Clarity and Security For Those We Leave Behind


on 10 July 2017

Clarity and Security, Loved Ones, Financial Wellbeing

One of the five core elements to achieving financial wellbeing is to know that our loved ones will be looked after if something were to happen to us.

This might take the form of writing a will, having conversations within the family, or perhaps just making sure the partner knows how to operate the central heating.

Penny Brohn UK Bristol’s Whole Life Approach helps people to ‘live well’ with cancer. Helen French is Lead for Psychological Therapies at their national centre. She says that people with a terminal illness can find some comfort from getting the practicalities sorted, providing clarity for those they are going to leave behind.

Be Prepared

In Helen’s experience people can find it helpful knowing they have prepared and that there will be less for family members to do. This allows them to get on with living the rest of their lives, for however long that might be.

One person using the services at the centre said that one of the simple things he did that contributed most to him being able to live well with cancer was changing ownership of his car into his wife’s name.

Clear Instructions

Leaving clear instructions is an important part of this process. We can help you get your documents in order, make sure everyone understands your requirements, liaise with other members of the family. It’s also important that your advisers deal with you in a way that is tactful, but productive.

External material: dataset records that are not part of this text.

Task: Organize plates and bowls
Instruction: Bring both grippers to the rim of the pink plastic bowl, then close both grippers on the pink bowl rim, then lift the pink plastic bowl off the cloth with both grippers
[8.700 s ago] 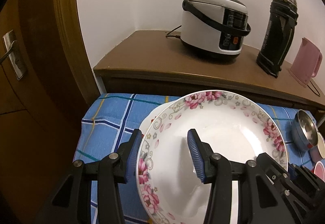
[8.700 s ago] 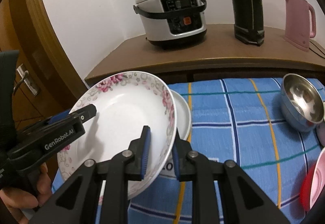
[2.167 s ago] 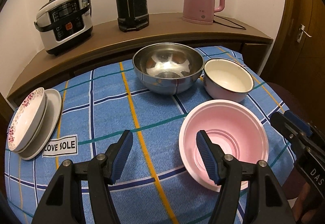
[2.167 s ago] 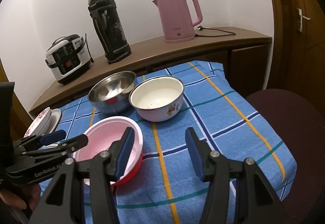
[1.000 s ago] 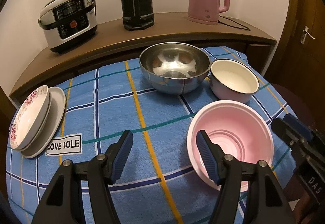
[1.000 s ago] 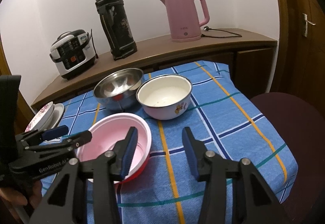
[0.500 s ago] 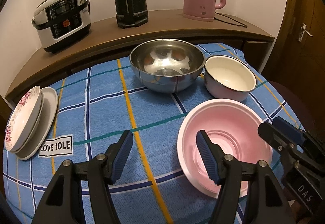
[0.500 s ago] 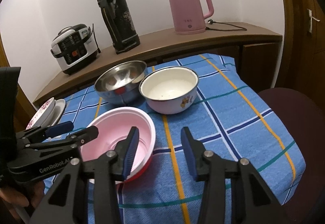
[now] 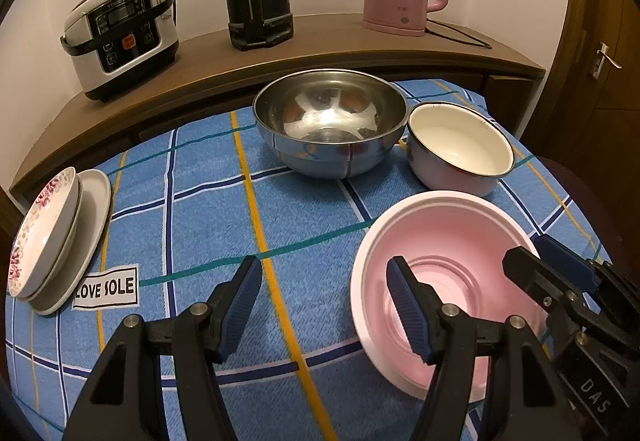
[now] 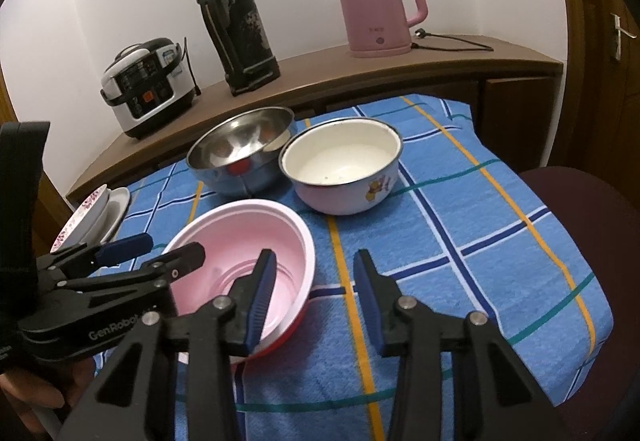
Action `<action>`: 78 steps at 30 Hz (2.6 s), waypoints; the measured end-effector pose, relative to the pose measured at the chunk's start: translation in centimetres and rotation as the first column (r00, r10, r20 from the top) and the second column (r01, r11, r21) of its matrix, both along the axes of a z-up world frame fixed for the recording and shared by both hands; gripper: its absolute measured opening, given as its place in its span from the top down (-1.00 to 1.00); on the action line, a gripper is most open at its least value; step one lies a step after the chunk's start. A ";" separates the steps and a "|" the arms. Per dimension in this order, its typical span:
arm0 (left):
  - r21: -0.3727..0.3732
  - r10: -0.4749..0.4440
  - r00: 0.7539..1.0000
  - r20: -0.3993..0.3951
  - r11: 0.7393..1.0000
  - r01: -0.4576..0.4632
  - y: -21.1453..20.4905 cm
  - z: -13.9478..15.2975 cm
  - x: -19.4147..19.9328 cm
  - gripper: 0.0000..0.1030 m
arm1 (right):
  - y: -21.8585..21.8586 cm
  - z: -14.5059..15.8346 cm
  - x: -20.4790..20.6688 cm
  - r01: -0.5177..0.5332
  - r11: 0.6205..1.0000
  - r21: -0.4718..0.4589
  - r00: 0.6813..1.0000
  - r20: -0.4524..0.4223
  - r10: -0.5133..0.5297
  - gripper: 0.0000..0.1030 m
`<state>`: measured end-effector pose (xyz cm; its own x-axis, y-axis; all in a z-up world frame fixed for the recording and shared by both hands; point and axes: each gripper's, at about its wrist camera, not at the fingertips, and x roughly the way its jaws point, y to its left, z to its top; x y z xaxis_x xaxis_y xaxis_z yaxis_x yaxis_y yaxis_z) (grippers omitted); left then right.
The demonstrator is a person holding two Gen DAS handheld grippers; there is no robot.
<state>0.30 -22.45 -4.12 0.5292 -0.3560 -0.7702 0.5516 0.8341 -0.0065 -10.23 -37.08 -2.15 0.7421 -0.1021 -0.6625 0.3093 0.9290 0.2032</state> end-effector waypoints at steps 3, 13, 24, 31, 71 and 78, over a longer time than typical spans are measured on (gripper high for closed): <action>0.003 0.001 1.000 0.001 1.000 -0.001 -0.1 -0.1 0.0 -0.30 | 0.2 -0.1 0.2 0.002 1.000 0.000 1.000 -0.003 -0.002 0.26; 0.011 0.004 1.000 -0.002 1.000 -0.004 -0.2 -0.4 0.2 -0.16 | 0.6 -0.4 0.5 -0.003 1.000 0.001 1.000 -0.018 0.003 0.35; 0.004 -0.020 1.000 -0.024 1.000 0.020 -0.5 -0.7 0.0 0.19 | 0.8 -0.7 0.8 -0.008 1.000 0.013 0.999 -0.032 0.008 0.54; -0.023 -0.028 0.998 -0.061 0.999 0.026 -0.4 -0.9 0.1 0.32 | 0.9 -0.7 0.8 -0.009 1.000 0.020 0.999 -0.033 0.010 0.65; -0.077 0.003 1.000 -0.030 0.997 -0.005 3.5 1.6 -0.5 0.75 | 4.5 1.4 1.5 -0.064 0.998 -0.019 0.997 -0.036 0.063 0.77; -0.084 0.014 0.999 -0.034 0.996 -0.017 3.8 1.6 0.1 0.75 | 5.1 1.5 2.4 -0.079 0.997 -0.024 0.996 -0.046 0.077 0.77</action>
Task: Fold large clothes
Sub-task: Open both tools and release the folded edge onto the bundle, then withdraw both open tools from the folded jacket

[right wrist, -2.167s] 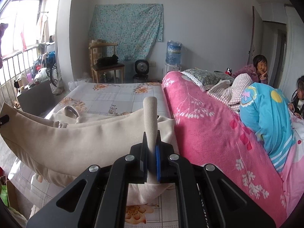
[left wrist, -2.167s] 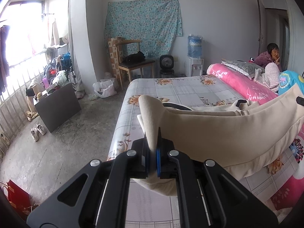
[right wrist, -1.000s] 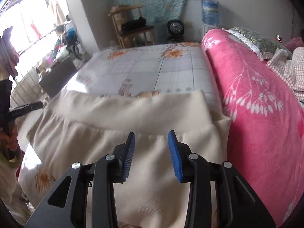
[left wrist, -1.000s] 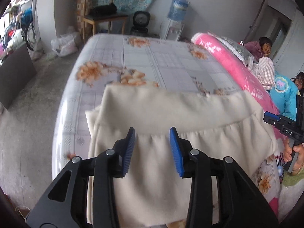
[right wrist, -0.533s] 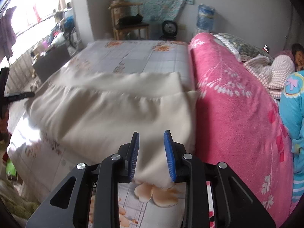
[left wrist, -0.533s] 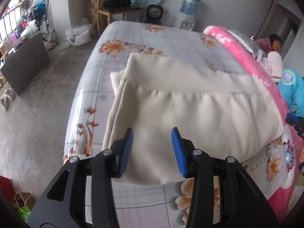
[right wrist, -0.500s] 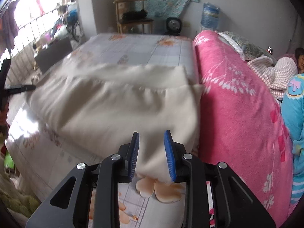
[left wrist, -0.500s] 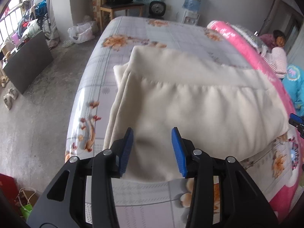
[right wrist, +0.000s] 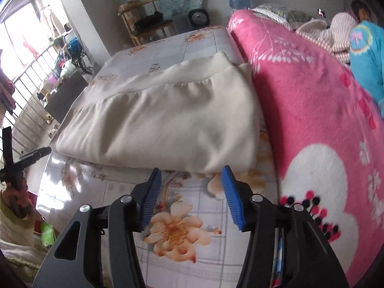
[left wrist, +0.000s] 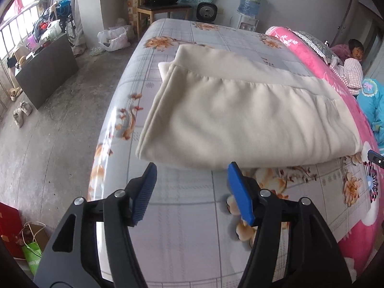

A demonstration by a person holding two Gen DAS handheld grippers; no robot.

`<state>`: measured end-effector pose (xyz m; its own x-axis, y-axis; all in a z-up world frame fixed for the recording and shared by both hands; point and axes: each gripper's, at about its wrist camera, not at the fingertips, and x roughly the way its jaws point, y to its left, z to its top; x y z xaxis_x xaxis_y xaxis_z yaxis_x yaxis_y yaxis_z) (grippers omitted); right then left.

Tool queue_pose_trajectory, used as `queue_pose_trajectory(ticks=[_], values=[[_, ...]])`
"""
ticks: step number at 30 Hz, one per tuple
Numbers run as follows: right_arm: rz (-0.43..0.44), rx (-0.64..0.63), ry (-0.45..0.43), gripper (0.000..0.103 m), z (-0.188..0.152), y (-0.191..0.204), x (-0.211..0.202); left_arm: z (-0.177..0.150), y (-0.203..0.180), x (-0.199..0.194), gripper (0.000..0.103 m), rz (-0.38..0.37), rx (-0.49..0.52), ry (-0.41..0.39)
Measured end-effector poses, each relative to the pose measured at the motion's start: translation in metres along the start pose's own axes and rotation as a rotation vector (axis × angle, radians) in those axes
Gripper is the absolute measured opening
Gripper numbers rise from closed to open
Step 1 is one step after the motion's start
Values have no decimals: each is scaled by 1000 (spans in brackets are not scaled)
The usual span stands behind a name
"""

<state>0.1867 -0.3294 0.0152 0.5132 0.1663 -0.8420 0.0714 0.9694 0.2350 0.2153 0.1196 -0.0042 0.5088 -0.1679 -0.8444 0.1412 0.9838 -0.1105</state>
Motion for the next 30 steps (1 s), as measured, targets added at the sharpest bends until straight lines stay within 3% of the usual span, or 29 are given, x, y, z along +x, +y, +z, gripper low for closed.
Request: queue_pose_trajectory(ticks=[6, 7, 12, 22, 30], values=[[-3, 72, 49, 65, -21, 11, 16, -26, -17, 3, 68, 59, -40, 62], [-12, 74, 55, 70, -21, 13, 18, -28, -20, 2, 69, 74, -42, 62], [-66, 24, 63, 80, -20, 36, 19, -35, -34, 0, 74, 132, -21, 58], [37, 20, 78, 81, -32, 88, 26, -39, -58, -14, 81, 166, 9, 41], [-65, -46, 3, 82, -35, 122, 10, -33, -80, -35, 85, 146, 35, -28]])
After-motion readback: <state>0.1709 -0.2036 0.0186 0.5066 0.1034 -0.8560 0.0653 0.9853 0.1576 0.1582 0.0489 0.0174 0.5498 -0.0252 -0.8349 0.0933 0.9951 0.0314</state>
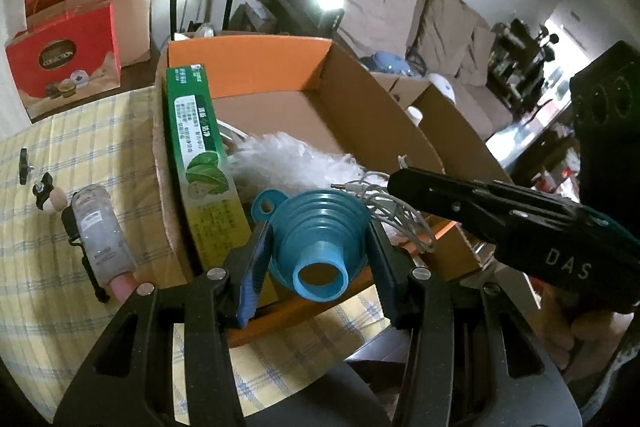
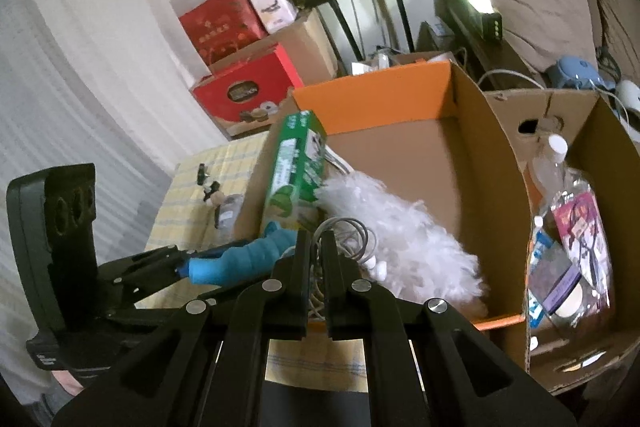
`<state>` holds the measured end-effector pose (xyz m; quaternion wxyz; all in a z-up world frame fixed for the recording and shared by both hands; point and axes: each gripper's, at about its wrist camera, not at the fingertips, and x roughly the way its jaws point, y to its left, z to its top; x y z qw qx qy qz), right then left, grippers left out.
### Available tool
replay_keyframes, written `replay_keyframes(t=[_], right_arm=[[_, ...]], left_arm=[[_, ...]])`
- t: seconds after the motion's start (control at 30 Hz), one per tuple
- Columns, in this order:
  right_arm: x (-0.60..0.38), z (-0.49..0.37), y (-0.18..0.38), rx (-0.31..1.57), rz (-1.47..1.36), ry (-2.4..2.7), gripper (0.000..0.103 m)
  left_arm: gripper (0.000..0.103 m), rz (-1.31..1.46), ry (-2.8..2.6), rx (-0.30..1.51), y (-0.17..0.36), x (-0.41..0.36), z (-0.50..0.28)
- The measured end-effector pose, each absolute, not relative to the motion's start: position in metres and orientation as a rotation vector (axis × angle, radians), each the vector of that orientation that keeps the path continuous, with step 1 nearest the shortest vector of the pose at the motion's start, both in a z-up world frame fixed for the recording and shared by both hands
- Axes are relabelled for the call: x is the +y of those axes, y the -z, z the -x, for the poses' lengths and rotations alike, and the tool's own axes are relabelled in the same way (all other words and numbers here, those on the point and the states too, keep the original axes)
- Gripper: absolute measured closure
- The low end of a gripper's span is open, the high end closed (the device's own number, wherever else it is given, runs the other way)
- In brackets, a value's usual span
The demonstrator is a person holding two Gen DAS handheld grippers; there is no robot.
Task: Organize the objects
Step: 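Carry the funnel with the left tool while the right tool carries earphones into the orange box, releasing both, then withdraw both tools from the orange box back over the table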
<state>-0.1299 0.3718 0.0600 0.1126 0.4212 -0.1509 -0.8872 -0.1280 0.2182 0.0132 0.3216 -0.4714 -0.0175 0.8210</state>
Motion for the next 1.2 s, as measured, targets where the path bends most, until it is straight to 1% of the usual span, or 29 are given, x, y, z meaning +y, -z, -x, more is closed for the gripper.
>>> replay_keyframes(t=[0.2,0.3,0.37,0.53,0.63,0.67,0.7,0.73,0.77,0.8,0.87,1.0,1.1,1.2], right_arm=[[0.381,0.134,-0.043,-0.489,-1.280,2.583,0.099],[0.385,0.135,-0.036,-0.499,-1.309,2.579,0.095],[0.387,0.134,-0.033,-0.494,-1.319,2.581,0.095],[0.388,0.130,-0.036,-0.467,-1.313,2.599,0.095],[0.389,0.128,-0.042,-0.470,-1.292,2.612,0.095],[0.389,0.127,-0.045,-0.472,-1.283,2.617,0.092],[0.389,0.125,-0.048,-0.474,-1.270,2.626,0.084],[0.389,0.122,-0.053,-0.471,-1.252,2.643,0.079],[0.388,0.121,-0.057,-0.466,-1.239,2.658,0.070],[0.388,0.120,-0.060,-0.461,-1.232,2.666,0.063],[0.385,0.117,-0.066,-0.442,-1.209,2.688,0.057],[0.375,0.114,-0.075,-0.412,-1.180,2.700,0.039],[0.366,0.113,-0.078,-0.370,-1.163,2.715,0.032],[0.354,0.115,-0.081,-0.333,-1.153,2.716,0.028]], left_arm=[[0.057,1.279,-2.155,-0.004,0.000,0.229,0.131],[0.057,1.293,-2.163,0.016,0.004,0.233,0.130],[0.056,1.299,-2.170,0.017,0.005,0.234,0.131],[0.042,1.293,-2.185,0.006,-0.001,0.231,0.132],[0.042,1.280,-2.190,0.002,-0.007,0.228,0.130],[0.041,1.273,-2.192,-0.006,-0.011,0.225,0.129],[0.039,1.263,-2.197,-0.013,-0.014,0.222,0.128],[0.036,1.253,-2.205,-0.021,-0.018,0.219,0.127],[0.034,1.240,-2.216,-0.026,-0.022,0.215,0.126],[0.031,1.225,-2.231,-0.029,-0.027,0.210,0.124],[0.027,1.206,-2.255,-0.026,-0.033,0.204,0.122],[0.019,1.174,-2.315,-0.017,-0.044,0.185,0.118],[0.012,1.160,-2.358,-0.023,-0.049,0.171,0.114],[0.008,1.158,-2.399,-0.032,-0.053,0.152,0.115]])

Helen French provides some guidance as to how to speak with people who have a life threatening illness. People tend to be nervous and unsure how to approach the situation. The best thing you can do, she says, is try not to be trite. So often people are worried about saying the wrong thing whereas in fact there is nothing you can that that will make things any worse. So don’t skirt around the subject, but instead focus on them. “How are you feeling” is a pretty dumb question to someone with cancer. “What do you need right now?” is more likely to be received well.

Time

Grief does not only arrive after someone has dies. Grief hits us at any point when our expectations of the future is changed.

It’s not uncommon for people to close up during periods of illness, as they try to deflect the truth and hope it will go away. Simply talking can be a major step in coming to terms with a very different future than the one all parties involved had expected.

The staff of the NHS do wonderful things (my wife is an oncology nurse), however the one thing they do not have is time. This is where Penny Brohn UK can really help. They give time and space to allow people to talk, whether it is with medical experts, other cancer patients, or with their loved ones. It also opens up the way to talk about what life might look like after we are gone.